Abstract:*The state-of-the-art methods for solving optimization problems in big dimensions are variants of randomized coordinate descent (RCD). In this paper we introduce a fundamentally new type of acceleration strategy for RCD based on the augmentation of the set of coordinate directions by a few spectral or conjugate directions. As we increase the number of extra directions to be sampled from, the rate of the method improves, and interpolates between the linear rate of RCD and a linear rate independent of the condition number. We develop and analyze also inexact variants of these methods where the spectral and conjugate directions are allowed to be approximate only. We motivate the above development by proving several negative results which highlight the limitations of RCD with importance sampling.*

---------------------------------------------------------**[9 February, 2018]**

I started my final semester as a Bachelor student today. This spring I will be a tutor for the course "Algorithms and Models of Computation".

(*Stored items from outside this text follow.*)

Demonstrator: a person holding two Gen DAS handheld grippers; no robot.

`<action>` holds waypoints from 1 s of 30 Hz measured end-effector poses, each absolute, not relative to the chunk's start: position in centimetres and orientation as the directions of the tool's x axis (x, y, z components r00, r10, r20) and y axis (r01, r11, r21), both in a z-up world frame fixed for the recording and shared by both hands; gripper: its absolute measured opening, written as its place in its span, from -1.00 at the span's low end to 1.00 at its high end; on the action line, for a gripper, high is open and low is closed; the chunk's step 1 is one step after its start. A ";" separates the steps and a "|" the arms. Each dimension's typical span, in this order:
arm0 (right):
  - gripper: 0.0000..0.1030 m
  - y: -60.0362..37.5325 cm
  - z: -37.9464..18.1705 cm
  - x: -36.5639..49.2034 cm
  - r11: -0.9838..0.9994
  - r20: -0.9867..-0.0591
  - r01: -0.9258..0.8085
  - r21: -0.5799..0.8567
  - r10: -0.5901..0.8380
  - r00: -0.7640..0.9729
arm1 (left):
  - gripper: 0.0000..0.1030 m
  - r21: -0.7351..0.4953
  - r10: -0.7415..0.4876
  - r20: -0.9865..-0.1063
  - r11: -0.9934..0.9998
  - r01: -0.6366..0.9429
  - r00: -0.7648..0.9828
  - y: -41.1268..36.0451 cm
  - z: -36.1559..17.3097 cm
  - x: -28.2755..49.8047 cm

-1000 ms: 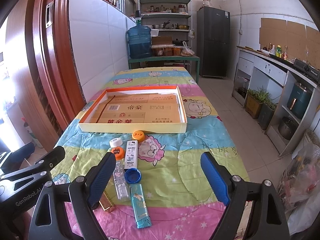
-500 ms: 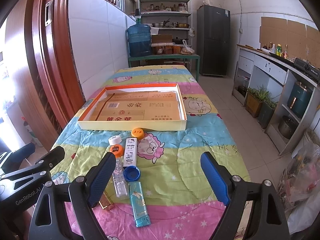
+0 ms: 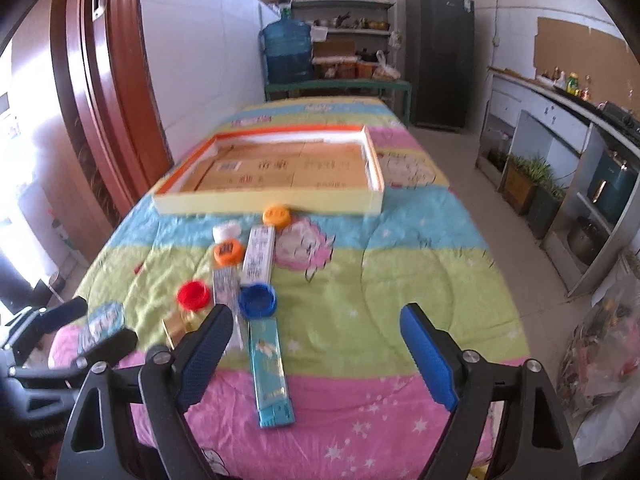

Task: Organize rigid objects
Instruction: 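Grasp the teal tube with the right tool while the left tool grasps the black round puck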

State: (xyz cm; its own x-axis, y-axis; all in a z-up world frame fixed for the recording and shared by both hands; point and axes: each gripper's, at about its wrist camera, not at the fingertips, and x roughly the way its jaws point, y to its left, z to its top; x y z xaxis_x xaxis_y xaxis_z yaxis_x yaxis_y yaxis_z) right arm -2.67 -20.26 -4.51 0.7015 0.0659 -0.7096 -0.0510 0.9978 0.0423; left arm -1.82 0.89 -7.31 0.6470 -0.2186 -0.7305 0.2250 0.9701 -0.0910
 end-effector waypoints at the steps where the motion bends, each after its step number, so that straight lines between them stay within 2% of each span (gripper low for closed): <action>1: 0.60 -20.2 -4.9 -2.7 0.997 -0.719 -0.056 0.044 0.071 0.692 | 0.68 -0.096 -0.233 -0.734 0.966 0.242 0.638 0.6 -7.7 -2.0; 9: 0.57 -19.7 -6.5 -2.9 0.994 -0.752 -0.096 0.058 0.107 0.651 | 0.67 -0.073 -0.253 -0.737 0.952 0.298 0.627 -1.0 -9.6 -2.4; 12: 0.56 -19.4 -7.0 -2.9 0.992 -0.765 -0.109 0.057 0.114 0.634 | 0.58 -0.075 -0.248 -0.751 0.953 0.295 0.612 -1.0 -10.1 -1.9; 18: 0.39 -18.8 -8.3 -2.5 0.991 -0.794 -0.131 0.035 0.107 0.598 | 0.57 -0.045 -0.244 -0.734 0.949 0.313 0.634 -1.3 -10.4 -1.8; 20: 0.36 -18.4 -8.5 -2.6 0.990 -0.794 -0.141 0.006 0.090 0.601 | 0.47 -0.037 -0.244 -0.728 0.947 0.318 0.641 -1.5 -10.4 -2.0; 23: 0.23 -18.1 -8.5 -2.7 0.987 -0.791 -0.159 -0.012 0.088 0.606 | 0.18 -0.042 -0.258 -0.721 0.943 0.331 0.643 -1.7 -10.2 -2.0; 27: -0.12 -17.8 -8.3 -2.8 0.982 -0.786 -0.186 -0.018 0.101 0.609 | -0.23 -0.049 -0.268 -0.712 0.941 0.335 0.649 -1.8 -10.1 -1.9; 28: -0.25 -17.7 -8.2 -2.9 0.980 -0.787 -0.199 -0.009 0.116 0.606 | -0.31 -0.054 -0.274 -0.710 0.940 0.337 0.649 -1.8 -10.1 -2.0; 30: -0.35 -17.6 -8.2 -2.9 0.978 -0.787 -0.209 -0.006 0.125 0.605 | -0.40 -0.063 -0.282 -0.708 0.939 0.339 0.648 -1.8 -10.0 -2.0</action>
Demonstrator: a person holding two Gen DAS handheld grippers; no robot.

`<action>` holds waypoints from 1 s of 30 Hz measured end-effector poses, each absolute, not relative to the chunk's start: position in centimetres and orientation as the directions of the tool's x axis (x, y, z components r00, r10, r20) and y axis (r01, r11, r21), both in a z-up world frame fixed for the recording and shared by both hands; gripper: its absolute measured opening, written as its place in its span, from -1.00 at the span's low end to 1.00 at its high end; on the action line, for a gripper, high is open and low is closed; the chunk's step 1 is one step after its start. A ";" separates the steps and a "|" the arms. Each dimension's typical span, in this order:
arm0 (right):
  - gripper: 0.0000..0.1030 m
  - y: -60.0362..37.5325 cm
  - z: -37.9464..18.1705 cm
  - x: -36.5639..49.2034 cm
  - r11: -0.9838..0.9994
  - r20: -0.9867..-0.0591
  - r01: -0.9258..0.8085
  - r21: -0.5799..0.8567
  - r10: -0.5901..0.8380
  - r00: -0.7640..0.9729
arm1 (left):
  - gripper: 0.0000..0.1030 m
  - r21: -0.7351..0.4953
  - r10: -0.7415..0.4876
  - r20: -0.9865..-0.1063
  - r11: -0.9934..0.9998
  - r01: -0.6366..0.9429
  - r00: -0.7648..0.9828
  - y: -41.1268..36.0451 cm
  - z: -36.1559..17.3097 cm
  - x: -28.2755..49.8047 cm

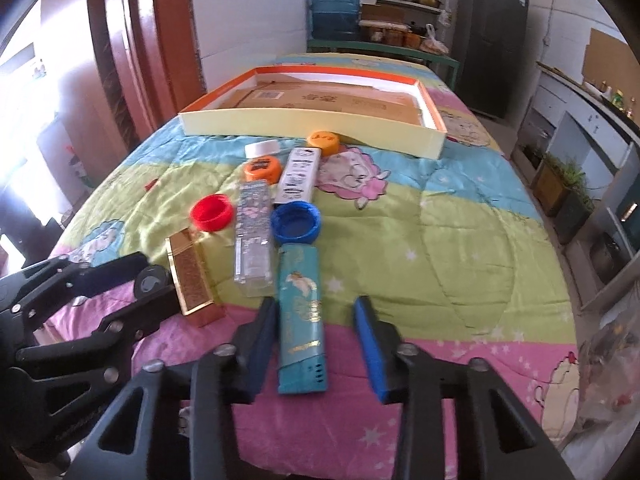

---------------------------------------------------------**[5 February - 7 February, 2018]**

I am attending KAUST Research Workshop on Optimization and Big Data with poster*”Stochastic Spectral Descent Methods”*based on our joint work with Dmitry Kovalev, Elnur Gasanov and Peter Richtárik.

---------------------------------------------------------**[14 January - 08 February, 2018]**

I am visiting Peter Richtárik at KAUST.

---------------------------------------------------------**[25 November, 2017]**Today I got a prize for the best talk in Section of Information Transmission Problems, Data Analysis and Optimization, 60th Scientific Conference of MIPT.

The talk:*”About accelerated Directional Search with non-Euclidean prox-structure”*

[slides]

---------------------------------------------------------**[27 October, 2017]**

I am attending workshop ”Optimization at Work” at MIPT (Moscow, Russia) with a talk*”Accelerated Directional Search with non-Euclidean prox-structure”.*[slides]*---------------------------------------------------------***[30 September, 2017]****New paper out:**"Accelerated Directional Search with non-Euclidean prox-structure" - joint work with Evgeniya Vorontsova and Alexander Gasnikov.

Abstract:*In the paper we propose an accelerated directional search method with non-euclidian prox-structure. We consider convex unconstrained optimization problem in R^n. For simplicity we start from the zero point. We expect in advance that 1-norm of the solution is close enough to its 2-norm. In this case the standard accelerated Nesterov's directional search method can be improved. In the paper we show how to make Nesterov's method n-times faster (up to a log n-factor) in this case. The basic idea is to use linear coupling, proposed by Allen-Zhu & Orecchia in 2014, and to make Grad-step in 2-norm, but Mirr-step in 1-norm. We show that for constrained optimization problem this approach stable upon an obstacle.*

---------------------------------------------------------**[29 July, 2017]**I am happy to announce that I started working with Peter Richtárik as a member of his research group at MIPT.